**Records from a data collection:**
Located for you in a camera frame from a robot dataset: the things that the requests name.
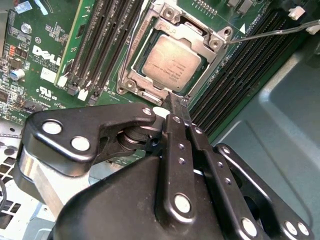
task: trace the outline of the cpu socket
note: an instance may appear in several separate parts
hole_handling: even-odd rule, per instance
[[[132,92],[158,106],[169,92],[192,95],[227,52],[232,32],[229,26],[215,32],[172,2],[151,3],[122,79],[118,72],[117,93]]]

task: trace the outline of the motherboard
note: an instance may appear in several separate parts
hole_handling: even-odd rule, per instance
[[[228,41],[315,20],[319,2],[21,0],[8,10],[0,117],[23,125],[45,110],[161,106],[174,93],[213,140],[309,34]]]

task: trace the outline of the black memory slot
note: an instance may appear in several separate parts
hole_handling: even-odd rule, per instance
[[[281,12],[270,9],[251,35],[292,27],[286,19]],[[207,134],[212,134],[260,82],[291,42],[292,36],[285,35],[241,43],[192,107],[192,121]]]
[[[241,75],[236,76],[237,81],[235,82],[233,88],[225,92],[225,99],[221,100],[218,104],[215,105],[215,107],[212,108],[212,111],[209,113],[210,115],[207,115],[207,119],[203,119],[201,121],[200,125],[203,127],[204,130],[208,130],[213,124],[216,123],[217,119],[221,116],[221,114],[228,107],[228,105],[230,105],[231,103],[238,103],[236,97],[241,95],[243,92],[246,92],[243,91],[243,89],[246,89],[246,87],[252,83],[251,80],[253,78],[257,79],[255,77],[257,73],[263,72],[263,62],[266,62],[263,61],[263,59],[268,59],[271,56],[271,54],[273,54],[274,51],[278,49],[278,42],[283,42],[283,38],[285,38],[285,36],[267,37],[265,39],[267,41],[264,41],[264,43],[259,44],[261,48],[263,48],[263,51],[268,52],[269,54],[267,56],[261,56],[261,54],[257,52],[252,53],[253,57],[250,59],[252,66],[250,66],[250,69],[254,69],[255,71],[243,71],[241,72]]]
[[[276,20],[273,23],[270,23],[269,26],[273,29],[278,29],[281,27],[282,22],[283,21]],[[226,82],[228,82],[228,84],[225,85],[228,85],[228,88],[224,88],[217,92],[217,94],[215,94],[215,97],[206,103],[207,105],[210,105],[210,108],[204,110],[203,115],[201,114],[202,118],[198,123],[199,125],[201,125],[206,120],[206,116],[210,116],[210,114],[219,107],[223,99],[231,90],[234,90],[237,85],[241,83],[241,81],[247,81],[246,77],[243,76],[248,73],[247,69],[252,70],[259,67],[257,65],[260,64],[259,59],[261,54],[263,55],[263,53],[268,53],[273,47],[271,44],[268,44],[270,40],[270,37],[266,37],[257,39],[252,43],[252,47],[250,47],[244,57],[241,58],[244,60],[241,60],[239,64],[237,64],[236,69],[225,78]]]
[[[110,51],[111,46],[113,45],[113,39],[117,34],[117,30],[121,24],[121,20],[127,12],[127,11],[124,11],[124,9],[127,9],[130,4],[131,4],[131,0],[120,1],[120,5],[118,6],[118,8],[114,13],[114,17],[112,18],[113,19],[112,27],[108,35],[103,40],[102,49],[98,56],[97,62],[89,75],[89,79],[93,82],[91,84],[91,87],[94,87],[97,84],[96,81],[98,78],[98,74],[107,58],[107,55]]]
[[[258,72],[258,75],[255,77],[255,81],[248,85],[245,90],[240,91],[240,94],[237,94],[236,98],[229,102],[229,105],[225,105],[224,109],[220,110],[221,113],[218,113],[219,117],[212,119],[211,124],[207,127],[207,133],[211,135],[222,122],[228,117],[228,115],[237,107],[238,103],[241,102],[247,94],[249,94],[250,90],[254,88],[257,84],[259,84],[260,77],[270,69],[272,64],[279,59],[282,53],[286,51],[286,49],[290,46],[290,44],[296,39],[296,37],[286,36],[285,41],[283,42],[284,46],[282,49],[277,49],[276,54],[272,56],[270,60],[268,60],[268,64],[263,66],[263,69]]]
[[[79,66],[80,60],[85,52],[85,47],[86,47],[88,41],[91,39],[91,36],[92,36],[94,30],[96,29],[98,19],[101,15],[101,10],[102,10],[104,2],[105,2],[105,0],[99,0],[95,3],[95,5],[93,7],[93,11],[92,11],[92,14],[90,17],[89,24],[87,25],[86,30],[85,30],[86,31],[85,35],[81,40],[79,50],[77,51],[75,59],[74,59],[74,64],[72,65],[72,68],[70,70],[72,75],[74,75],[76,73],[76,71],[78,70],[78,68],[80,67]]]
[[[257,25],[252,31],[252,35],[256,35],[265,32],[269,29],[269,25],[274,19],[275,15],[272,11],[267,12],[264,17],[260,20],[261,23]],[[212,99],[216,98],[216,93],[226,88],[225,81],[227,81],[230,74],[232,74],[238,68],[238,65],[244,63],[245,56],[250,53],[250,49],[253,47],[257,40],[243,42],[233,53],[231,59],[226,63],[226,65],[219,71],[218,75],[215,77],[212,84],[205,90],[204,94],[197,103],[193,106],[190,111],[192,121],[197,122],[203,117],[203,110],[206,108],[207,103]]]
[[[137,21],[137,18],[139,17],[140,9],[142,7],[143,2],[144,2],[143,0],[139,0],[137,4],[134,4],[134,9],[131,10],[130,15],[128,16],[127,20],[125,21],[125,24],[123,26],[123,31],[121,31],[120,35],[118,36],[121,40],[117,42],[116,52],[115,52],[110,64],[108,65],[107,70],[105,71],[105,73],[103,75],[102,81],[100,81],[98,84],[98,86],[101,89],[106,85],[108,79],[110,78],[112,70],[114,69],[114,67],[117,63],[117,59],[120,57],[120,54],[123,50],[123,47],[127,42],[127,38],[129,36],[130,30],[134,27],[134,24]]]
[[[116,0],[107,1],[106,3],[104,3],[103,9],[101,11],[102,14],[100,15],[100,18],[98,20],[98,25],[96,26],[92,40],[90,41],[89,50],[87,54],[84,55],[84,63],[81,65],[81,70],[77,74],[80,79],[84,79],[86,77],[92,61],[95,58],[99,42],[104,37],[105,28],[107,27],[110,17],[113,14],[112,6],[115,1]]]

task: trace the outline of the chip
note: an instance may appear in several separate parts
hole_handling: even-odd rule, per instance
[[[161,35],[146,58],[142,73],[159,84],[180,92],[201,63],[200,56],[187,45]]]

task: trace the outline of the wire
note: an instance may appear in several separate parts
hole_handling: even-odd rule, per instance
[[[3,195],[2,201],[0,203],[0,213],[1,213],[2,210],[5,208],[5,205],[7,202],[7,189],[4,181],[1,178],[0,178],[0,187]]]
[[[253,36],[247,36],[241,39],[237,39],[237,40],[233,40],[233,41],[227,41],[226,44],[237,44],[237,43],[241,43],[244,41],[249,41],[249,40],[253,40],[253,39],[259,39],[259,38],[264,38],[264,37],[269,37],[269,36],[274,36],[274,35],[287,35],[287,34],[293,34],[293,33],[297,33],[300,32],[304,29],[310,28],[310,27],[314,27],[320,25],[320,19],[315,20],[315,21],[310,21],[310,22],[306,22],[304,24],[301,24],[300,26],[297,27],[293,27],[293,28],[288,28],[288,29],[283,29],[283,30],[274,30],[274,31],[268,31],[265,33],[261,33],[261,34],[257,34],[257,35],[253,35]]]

**The problem:** Return every line shown above without changing a word, and skip the pictures.

**Output of the task:**
Located for you in a camera frame from a robot dataset: the things that the requests name.
task: trace the outline of the cpu socket
note: an instance may appear in several separate parts
hole_handling: even-odd rule, per instance
[[[132,92],[158,106],[169,92],[192,95],[227,52],[232,32],[229,26],[215,32],[172,2],[151,3],[122,79],[118,72],[117,93]]]

task: trace the outline of the motherboard
note: an instance may appear in several separate parts
hole_handling: even-odd rule, per instance
[[[228,41],[315,20],[319,2],[21,0],[8,10],[0,117],[23,125],[45,110],[161,106],[174,93],[213,140],[309,34]]]

task: trace the outline of the black memory slot
note: an instance may appear in several separate parts
hole_handling: even-odd rule, per instance
[[[281,12],[270,9],[251,35],[292,27],[286,19]],[[207,134],[212,134],[260,82],[291,42],[292,36],[285,35],[241,43],[192,107],[192,121]]]
[[[241,75],[236,76],[237,81],[235,82],[233,88],[225,92],[225,99],[221,100],[218,104],[215,105],[215,107],[212,108],[212,111],[209,113],[210,115],[207,115],[207,119],[203,119],[201,121],[200,125],[203,127],[204,130],[208,130],[213,124],[216,123],[217,119],[221,116],[221,114],[228,107],[228,105],[230,105],[231,103],[238,103],[236,97],[241,95],[243,92],[246,92],[243,91],[243,89],[246,89],[246,87],[252,83],[251,80],[253,78],[257,79],[255,77],[257,73],[263,72],[263,62],[266,62],[263,61],[263,59],[268,59],[271,56],[271,54],[273,54],[274,51],[278,49],[278,42],[283,42],[283,38],[285,38],[285,36],[267,37],[265,39],[267,41],[264,41],[264,43],[259,44],[261,48],[263,48],[263,51],[268,52],[269,54],[267,56],[261,56],[261,54],[257,52],[252,53],[253,57],[250,59],[252,66],[250,66],[250,69],[254,69],[255,71],[243,71],[241,72]]]
[[[276,20],[273,23],[270,23],[269,26],[273,29],[278,29],[281,27],[282,22],[283,21]],[[226,82],[228,82],[228,84],[225,85],[228,85],[228,88],[224,88],[217,92],[217,94],[215,94],[215,97],[206,103],[207,105],[210,105],[210,108],[204,110],[203,115],[201,114],[202,118],[198,123],[199,125],[201,125],[206,120],[206,116],[210,116],[210,114],[219,107],[223,99],[231,90],[234,90],[237,85],[241,83],[241,81],[247,81],[246,77],[243,76],[248,73],[247,69],[252,70],[259,67],[257,65],[260,64],[259,59],[261,54],[263,55],[263,53],[268,53],[273,47],[271,44],[268,44],[270,40],[270,37],[266,37],[257,39],[252,43],[252,47],[250,47],[244,57],[241,58],[244,60],[241,60],[239,64],[237,64],[236,69],[225,78]]]
[[[110,51],[111,46],[113,45],[113,39],[117,34],[117,30],[121,24],[121,20],[127,12],[127,11],[124,11],[124,9],[127,9],[130,4],[131,4],[131,0],[120,1],[120,5],[118,6],[118,8],[114,13],[114,17],[112,18],[113,19],[112,27],[108,35],[103,40],[102,49],[98,56],[97,62],[89,75],[89,79],[93,82],[91,84],[91,87],[94,87],[97,84],[96,81],[98,78],[98,74],[107,58],[107,55]]]
[[[258,72],[258,75],[255,77],[255,81],[248,85],[245,90],[240,91],[240,94],[237,94],[236,98],[229,102],[229,105],[225,105],[224,109],[220,110],[221,113],[218,113],[219,117],[212,119],[211,124],[207,127],[207,133],[211,135],[222,122],[228,117],[228,115],[237,107],[238,103],[241,102],[247,94],[249,94],[250,90],[254,88],[257,84],[259,84],[260,77],[270,69],[272,64],[279,59],[282,53],[286,51],[286,49],[290,46],[290,44],[296,39],[296,37],[286,36],[285,41],[283,42],[284,46],[282,49],[277,49],[276,54],[272,56],[270,60],[268,60],[268,64],[263,66],[263,69]]]
[[[79,66],[80,60],[85,52],[85,47],[86,47],[88,41],[91,39],[91,36],[92,36],[94,30],[96,29],[98,19],[101,15],[101,10],[102,10],[104,2],[105,2],[105,0],[99,0],[95,3],[95,5],[93,7],[93,11],[92,11],[92,14],[90,17],[89,24],[87,25],[86,30],[85,30],[86,31],[85,35],[81,40],[79,50],[77,51],[75,59],[74,59],[74,64],[72,65],[72,68],[70,70],[72,75],[74,75],[76,73],[76,71],[78,70],[78,68],[80,67]]]
[[[257,25],[252,31],[252,35],[256,35],[265,32],[269,29],[269,25],[274,19],[275,15],[272,11],[267,12],[264,17],[260,20],[261,23]],[[212,99],[216,98],[216,93],[226,88],[225,81],[227,81],[230,74],[232,74],[238,68],[238,65],[244,63],[245,56],[250,53],[250,49],[253,47],[257,40],[243,42],[233,53],[231,59],[226,63],[226,65],[219,71],[218,75],[215,77],[212,84],[205,90],[204,94],[197,103],[193,106],[190,111],[192,121],[197,122],[203,117],[203,110],[206,108],[207,103]]]
[[[137,21],[137,18],[139,17],[140,9],[142,7],[143,2],[144,2],[143,0],[139,0],[137,4],[134,4],[134,9],[131,10],[130,15],[128,16],[127,20],[125,21],[125,24],[123,26],[123,31],[121,31],[120,35],[118,36],[121,40],[117,42],[116,52],[115,52],[110,64],[108,65],[107,70],[105,71],[105,73],[103,75],[102,81],[100,81],[98,84],[98,86],[101,89],[106,85],[108,79],[110,78],[112,70],[114,69],[114,67],[117,63],[117,59],[120,57],[120,54],[123,50],[123,47],[127,42],[127,38],[129,36],[130,30],[134,27],[134,24]]]
[[[116,0],[107,1],[106,3],[104,3],[103,9],[101,11],[102,14],[100,15],[100,18],[98,20],[98,25],[96,26],[92,40],[90,41],[89,50],[87,54],[84,55],[84,63],[81,65],[81,70],[77,74],[80,79],[84,79],[86,77],[92,61],[95,58],[99,42],[104,37],[105,28],[107,27],[110,17],[113,14],[112,6],[115,1]]]

task: trace the outline of the chip
note: an instance may appear in several separate parts
hole_handling: even-odd rule, per instance
[[[161,35],[146,58],[142,73],[159,84],[180,92],[201,63],[200,56],[187,45]]]

task: trace the outline of the wire
note: an instance may appear in several separate parts
hole_handling: even-odd rule, per instance
[[[3,195],[2,201],[0,203],[0,213],[1,213],[2,210],[5,208],[5,205],[7,202],[7,189],[4,181],[1,178],[0,178],[0,187]]]
[[[253,36],[247,36],[241,39],[237,39],[237,40],[233,40],[233,41],[227,41],[226,44],[237,44],[237,43],[241,43],[244,41],[249,41],[249,40],[253,40],[253,39],[259,39],[259,38],[264,38],[264,37],[269,37],[269,36],[274,36],[274,35],[287,35],[287,34],[293,34],[293,33],[297,33],[300,32],[304,29],[310,28],[310,27],[314,27],[320,25],[320,19],[315,20],[315,21],[310,21],[310,22],[306,22],[304,24],[301,24],[300,26],[297,27],[293,27],[293,28],[288,28],[288,29],[283,29],[283,30],[274,30],[274,31],[268,31],[265,33],[261,33],[261,34],[257,34],[257,35],[253,35]]]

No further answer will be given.